─── Available records ───

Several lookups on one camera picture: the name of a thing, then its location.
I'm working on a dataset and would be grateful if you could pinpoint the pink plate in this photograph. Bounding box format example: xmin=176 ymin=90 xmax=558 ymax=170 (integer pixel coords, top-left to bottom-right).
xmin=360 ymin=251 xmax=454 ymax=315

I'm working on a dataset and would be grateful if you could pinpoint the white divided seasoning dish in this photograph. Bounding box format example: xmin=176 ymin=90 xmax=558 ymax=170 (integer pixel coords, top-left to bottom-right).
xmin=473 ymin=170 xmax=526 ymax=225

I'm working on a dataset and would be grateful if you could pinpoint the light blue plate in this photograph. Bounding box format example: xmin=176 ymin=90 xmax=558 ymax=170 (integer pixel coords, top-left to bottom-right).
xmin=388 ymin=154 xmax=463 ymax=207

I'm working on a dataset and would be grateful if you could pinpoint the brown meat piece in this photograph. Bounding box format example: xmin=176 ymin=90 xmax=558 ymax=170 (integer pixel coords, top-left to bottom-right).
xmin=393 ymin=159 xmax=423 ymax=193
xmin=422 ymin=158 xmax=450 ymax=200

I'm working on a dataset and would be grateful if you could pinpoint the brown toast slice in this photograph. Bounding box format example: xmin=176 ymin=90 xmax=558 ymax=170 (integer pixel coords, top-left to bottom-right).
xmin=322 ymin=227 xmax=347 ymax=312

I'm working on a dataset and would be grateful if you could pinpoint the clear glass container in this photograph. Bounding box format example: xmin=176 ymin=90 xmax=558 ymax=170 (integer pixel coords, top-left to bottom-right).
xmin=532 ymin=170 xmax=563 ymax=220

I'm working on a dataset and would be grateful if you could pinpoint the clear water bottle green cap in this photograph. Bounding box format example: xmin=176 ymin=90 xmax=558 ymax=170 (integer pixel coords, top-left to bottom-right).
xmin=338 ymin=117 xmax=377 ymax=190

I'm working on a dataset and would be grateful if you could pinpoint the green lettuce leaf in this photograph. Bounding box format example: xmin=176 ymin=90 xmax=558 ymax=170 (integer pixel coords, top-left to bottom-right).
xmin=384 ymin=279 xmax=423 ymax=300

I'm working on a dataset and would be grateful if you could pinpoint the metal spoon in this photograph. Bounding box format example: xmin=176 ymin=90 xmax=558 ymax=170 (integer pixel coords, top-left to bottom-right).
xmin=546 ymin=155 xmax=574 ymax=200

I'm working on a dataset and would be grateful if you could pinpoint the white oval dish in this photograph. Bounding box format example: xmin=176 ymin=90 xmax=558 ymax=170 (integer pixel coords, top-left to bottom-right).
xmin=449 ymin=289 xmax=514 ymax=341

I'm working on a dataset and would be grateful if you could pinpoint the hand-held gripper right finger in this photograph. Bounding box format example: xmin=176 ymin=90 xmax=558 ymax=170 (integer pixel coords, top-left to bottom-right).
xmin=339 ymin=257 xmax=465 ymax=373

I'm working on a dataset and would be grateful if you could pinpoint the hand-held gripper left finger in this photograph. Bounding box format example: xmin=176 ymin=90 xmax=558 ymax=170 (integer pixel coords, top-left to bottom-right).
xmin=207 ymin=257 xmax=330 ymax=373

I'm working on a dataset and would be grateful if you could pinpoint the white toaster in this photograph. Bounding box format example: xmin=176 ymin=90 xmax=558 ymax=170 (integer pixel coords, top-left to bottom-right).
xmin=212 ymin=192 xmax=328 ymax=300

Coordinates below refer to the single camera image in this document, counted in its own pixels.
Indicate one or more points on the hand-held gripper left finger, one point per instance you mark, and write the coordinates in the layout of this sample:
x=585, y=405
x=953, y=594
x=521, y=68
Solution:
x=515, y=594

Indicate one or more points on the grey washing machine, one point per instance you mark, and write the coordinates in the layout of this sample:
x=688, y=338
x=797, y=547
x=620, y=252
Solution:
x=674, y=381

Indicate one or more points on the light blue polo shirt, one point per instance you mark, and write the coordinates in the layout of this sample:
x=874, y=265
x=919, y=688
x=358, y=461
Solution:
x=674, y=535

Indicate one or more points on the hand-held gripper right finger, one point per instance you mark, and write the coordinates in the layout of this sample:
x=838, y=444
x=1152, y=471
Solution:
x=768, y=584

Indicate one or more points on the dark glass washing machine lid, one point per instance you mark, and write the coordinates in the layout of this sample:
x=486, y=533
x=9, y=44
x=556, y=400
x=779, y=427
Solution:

───

> [What you should do] Check each line of the data above for the string "washing", then report how many lines have it, with no other words.

> [Answer section] 2